Despite B-cell counts usually normalized by 1 year, humoral immunity and the incidence of bacterial infections continue to be abnormal even after 1 year following bone marrow transplantation (BMT). In a recent issue of Blood, Suzuki et al1 reported a possible explanation: even at 1 year after grafting, the bulk of the B cells are naive (without somatically mutated Ig variable chain genes), whereas memory (somatically mutated) B cells are lacking. Compared to naive B cells, memory B cells are capable of brisker differentiation into plasma cells that produce higher-affinity antibodies, which should result in more efficient opsonization of phagocytes and neutralization of pathogens.2 Because the DNA method used by Suzuki et al is laborious, only 4 patients were studied. Here we report a confirmatory study using a simple flow cytometric technique and a sample size of 59 patients. Naive B cells were defined as mIgD⁺ and memory B cells as mIgD⁻ since B cells without somatic mutations are primarily found in the mIgD⁺ subset and those with somatic mutations in the mIgD⁻ subset of circulating B cells.1,3 

Blood from 59 marrow transplant recipients, 14 normal neonates, 2 normal 4-year-old children, and 24 normal adults was examined. Demographic and clinical characteristics of 53 of the 59 patients were reported in our corresponding study on T-cell reconstitution4 and characteristics of the remaining 6 patients were similar. B cells were defined as mononuclear cells expressing CD19 and/or CD20 and not expressing markers of T cells, natural killer cells, or monocytes; details of the three-color flow cytometric method were described.5 The difference in B-cell subset counts between subject groups was tested by Mann-Whitney-Wilcoxon rank-sum test.

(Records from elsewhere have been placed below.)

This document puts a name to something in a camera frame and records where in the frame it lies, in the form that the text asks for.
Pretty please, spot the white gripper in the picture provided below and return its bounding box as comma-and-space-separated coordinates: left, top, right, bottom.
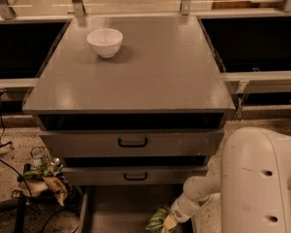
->
162, 194, 200, 233

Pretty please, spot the green jalapeno chip bag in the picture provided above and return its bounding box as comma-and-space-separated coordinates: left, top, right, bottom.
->
145, 208, 169, 233

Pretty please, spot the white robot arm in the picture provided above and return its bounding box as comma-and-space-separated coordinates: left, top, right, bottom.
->
163, 127, 291, 233

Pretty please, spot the grey open bottom drawer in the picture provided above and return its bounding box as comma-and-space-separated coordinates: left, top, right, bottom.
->
77, 184, 181, 233

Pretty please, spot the grey top drawer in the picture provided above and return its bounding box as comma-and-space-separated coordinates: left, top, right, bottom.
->
40, 130, 224, 157

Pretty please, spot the grey middle drawer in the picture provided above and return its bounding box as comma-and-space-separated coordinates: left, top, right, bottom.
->
63, 166, 208, 185

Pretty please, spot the grey drawer cabinet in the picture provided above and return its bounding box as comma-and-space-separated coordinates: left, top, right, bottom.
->
21, 15, 236, 233

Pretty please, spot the pile of snack bags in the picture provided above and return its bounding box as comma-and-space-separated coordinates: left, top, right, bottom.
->
18, 165, 74, 206

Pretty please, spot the clear plastic bottle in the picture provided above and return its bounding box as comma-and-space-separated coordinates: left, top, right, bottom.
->
30, 147, 44, 169

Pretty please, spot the white ceramic bowl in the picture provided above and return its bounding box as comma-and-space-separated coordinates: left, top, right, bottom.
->
86, 28, 123, 58

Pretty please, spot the wooden box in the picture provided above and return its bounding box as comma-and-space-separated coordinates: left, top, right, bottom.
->
211, 0, 283, 10

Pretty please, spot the black floor cable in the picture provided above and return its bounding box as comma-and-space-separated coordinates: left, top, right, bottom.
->
0, 89, 43, 233

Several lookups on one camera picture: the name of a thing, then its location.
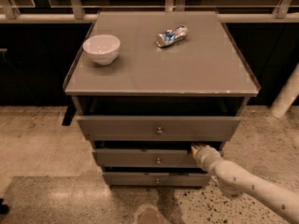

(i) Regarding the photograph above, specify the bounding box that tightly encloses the white ceramic bowl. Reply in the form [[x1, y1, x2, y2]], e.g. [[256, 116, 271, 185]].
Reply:
[[83, 35, 121, 65]]

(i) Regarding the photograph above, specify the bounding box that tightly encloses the grey drawer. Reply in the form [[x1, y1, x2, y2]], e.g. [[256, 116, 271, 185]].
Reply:
[[103, 172, 210, 187], [93, 148, 197, 168], [78, 116, 240, 142]]

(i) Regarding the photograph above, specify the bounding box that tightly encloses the crushed blue silver can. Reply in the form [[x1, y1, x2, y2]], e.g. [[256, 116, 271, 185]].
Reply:
[[156, 25, 188, 48]]

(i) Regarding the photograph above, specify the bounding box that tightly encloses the metal glass railing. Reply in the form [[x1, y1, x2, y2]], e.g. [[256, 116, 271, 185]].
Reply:
[[0, 0, 299, 23]]

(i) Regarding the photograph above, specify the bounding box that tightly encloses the black object at floor edge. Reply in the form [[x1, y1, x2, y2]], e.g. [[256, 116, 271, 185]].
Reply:
[[0, 199, 9, 215]]

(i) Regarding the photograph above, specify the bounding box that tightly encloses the grey bottom drawer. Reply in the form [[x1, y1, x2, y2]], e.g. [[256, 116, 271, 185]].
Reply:
[[103, 172, 210, 187]]

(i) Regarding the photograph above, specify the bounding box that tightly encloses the white diagonal pole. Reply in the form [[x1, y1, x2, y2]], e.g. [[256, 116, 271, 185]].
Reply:
[[270, 63, 299, 119]]

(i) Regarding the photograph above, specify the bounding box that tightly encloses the grey top drawer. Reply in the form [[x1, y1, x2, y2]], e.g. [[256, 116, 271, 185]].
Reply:
[[78, 116, 240, 142]]

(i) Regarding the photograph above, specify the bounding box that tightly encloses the grey drawer cabinet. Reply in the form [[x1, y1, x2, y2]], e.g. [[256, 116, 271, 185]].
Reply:
[[64, 11, 260, 174]]

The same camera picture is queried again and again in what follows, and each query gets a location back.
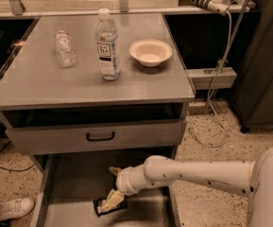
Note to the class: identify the white paper bowl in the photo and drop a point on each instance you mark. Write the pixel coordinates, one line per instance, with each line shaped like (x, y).
(150, 53)

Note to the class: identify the black rxbar chocolate wrapper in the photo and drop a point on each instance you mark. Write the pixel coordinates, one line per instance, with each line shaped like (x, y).
(120, 205)

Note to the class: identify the grey top drawer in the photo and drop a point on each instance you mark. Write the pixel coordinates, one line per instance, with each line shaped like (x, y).
(72, 138)

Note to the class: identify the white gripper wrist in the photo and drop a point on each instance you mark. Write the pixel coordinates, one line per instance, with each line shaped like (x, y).
(126, 181)

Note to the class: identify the black drawer handle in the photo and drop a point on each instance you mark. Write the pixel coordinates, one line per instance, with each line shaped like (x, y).
(99, 137)

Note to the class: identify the white sneaker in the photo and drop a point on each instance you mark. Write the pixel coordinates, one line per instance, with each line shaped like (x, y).
(16, 208)

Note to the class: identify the upright tea bottle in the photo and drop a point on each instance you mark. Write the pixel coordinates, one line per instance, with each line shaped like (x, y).
(106, 36)

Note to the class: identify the white power strip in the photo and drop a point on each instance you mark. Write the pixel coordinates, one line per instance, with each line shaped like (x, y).
(217, 6)

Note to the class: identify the grey drawer cabinet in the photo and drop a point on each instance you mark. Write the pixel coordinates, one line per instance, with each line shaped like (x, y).
(36, 91)

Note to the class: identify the open grey middle drawer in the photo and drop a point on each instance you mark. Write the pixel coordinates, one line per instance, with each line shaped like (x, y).
(73, 181)

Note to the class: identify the grey metal rail beam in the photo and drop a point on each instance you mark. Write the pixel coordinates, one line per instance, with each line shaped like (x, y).
(207, 78)

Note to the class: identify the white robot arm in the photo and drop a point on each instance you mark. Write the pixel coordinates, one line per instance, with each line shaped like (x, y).
(251, 179)

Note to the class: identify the metal frame shelf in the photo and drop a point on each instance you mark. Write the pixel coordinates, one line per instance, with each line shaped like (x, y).
(79, 0)

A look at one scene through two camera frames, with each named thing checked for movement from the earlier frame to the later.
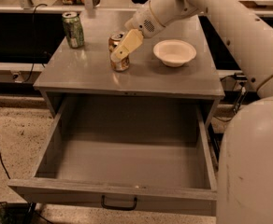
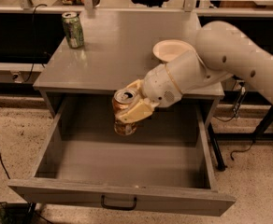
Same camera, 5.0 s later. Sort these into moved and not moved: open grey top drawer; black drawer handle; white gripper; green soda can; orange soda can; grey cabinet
Moved: white gripper; orange soda can
Not moved: open grey top drawer; green soda can; black drawer handle; grey cabinet
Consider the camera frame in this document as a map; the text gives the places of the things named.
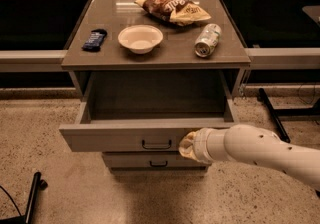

As shown in Fig 1, both mIgD⁺ and mIgD⁻ B cells were barely detectable at 2 months after allogeneic BMT. Although the median mIgD⁺ B-cell count became normal by 1 year and supranormal by 5 years after allogeneic BMT, the median mIgD⁻ B-cell count lagged behind: it was still subnormal at 1 year and became normal by 5 years after allogeneic BMT. (Subnormal/supranormal denotes higher/lower cell numbers than those of the normal adults, P ≤ .05). After autologous BMT, the reconstitution of both naive and memory B cells appeared to proceed faster than after allogeneic BMT; nevertheless, the lagging of mIgD⁻ B cells was also apparent: at 1 year after grafting the median mIgD⁻ B-cell count was subnormal whereas the median mIgD⁺ B-cell count was supranormal.

Both the tendency to develop supranormal B-cell counts as well as the lag of mIgD⁻ behind mIgD⁺ B-cell reconstitution posttransplant were reminiscent of B-cell development in early life: children had supranormal median mIgD⁺ B cell counts both at birth and at the age of 4 years; their median mIgD⁻ B cell counts were subnormal at birth and supranormal at the age of 4 years.

Together with the results of Suzuki et al our findings suggest that the prolonged deficiency of humoral immunity after transplant may be due in part to the very slow reconstitution of memory B cells.